[[ EXERCISE INPUT open ]]

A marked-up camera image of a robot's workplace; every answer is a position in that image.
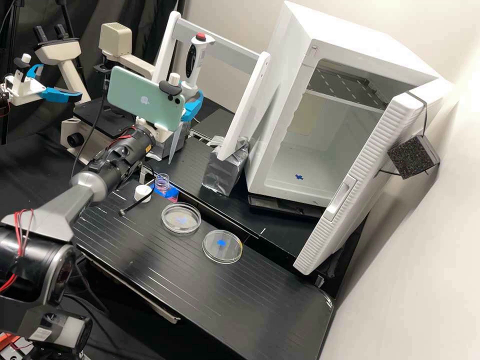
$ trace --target red wire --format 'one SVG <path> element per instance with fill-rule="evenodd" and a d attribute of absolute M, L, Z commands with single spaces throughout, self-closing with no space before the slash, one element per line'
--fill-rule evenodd
<path fill-rule="evenodd" d="M 17 255 L 19 257 L 23 256 L 23 250 L 22 250 L 22 236 L 21 236 L 21 231 L 20 231 L 20 226 L 19 226 L 19 219 L 20 216 L 28 211 L 27 209 L 23 209 L 21 211 L 15 211 L 13 214 L 13 221 L 15 225 L 15 234 L 16 234 L 16 242 L 18 243 L 18 250 L 17 250 Z M 0 294 L 3 293 L 5 290 L 7 290 L 12 284 L 17 280 L 17 275 L 12 274 L 10 278 L 0 287 Z"/>
<path fill-rule="evenodd" d="M 112 145 L 115 144 L 115 143 L 116 143 L 117 141 L 119 141 L 119 140 L 129 139 L 129 138 L 131 138 L 131 137 L 132 137 L 132 135 L 122 135 L 122 136 L 119 136 L 119 137 L 117 137 L 115 140 L 113 140 L 113 141 L 110 143 L 110 145 L 108 145 L 108 148 L 110 149 L 110 148 L 112 147 Z"/>

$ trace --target mint green smartphone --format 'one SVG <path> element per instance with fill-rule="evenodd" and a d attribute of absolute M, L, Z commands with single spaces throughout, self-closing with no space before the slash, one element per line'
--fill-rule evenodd
<path fill-rule="evenodd" d="M 110 104 L 144 118 L 151 124 L 177 130 L 185 105 L 185 98 L 170 96 L 159 85 L 140 75 L 115 66 L 111 70 L 107 100 Z"/>

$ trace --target petri dish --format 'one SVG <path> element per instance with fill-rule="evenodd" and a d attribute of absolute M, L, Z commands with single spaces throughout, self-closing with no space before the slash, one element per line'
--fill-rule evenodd
<path fill-rule="evenodd" d="M 161 212 L 161 220 L 167 229 L 177 234 L 194 232 L 200 226 L 200 212 L 185 202 L 167 205 Z"/>
<path fill-rule="evenodd" d="M 243 250 L 240 239 L 225 230 L 210 231 L 201 247 L 209 259 L 220 264 L 233 264 L 240 259 Z"/>

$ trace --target transparent container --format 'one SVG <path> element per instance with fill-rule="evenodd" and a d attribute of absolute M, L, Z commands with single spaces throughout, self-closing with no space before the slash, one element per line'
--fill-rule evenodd
<path fill-rule="evenodd" d="M 243 245 L 240 239 L 229 231 L 213 230 L 203 239 L 205 255 L 220 264 L 233 264 L 242 256 Z"/>
<path fill-rule="evenodd" d="M 161 212 L 161 220 L 167 229 L 177 234 L 192 233 L 202 222 L 200 212 L 185 202 L 167 205 Z"/>
<path fill-rule="evenodd" d="M 179 199 L 179 191 L 170 184 L 170 176 L 166 173 L 158 173 L 155 176 L 155 192 L 172 203 L 176 203 Z"/>

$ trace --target black foam block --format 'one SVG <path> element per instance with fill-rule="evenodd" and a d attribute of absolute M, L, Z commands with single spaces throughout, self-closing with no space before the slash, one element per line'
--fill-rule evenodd
<path fill-rule="evenodd" d="M 387 153 L 403 179 L 411 178 L 440 163 L 432 144 L 421 135 L 393 147 Z"/>

[[ EXERCISE INPUT closed ]]

Which lines above hold the string "slash"? Copy each of them.

$ trace --target red wire --format 'one SVG <path> element per instance with fill-rule="evenodd" and a d attribute of absolute M, L, Z commands with single spaces throughout, self-closing with no space before the slash, one element per line'
$ trace --target mint green smartphone --format 'one SVG <path> element per instance with fill-rule="evenodd" and a d attribute of absolute M, L, Z commands with single spaces throughout, self-closing with no space before the slash, one element per line'
$ trace --target petri dish --format 'one SVG <path> element per instance with fill-rule="evenodd" and a d attribute of absolute M, L, Z commands with single spaces throughout, self-closing with no space before the slash, one element per line'
$ trace --target transparent container --format 'one SVG <path> element per instance with fill-rule="evenodd" and a d attribute of absolute M, L, Z commands with single spaces throughout, self-closing with no space before the slash, one element per line'
$ trace --target black foam block --format 'one SVG <path> element per instance with fill-rule="evenodd" and a d attribute of absolute M, L, Z commands with single spaces throughout, self-closing with no space before the slash, one element per line'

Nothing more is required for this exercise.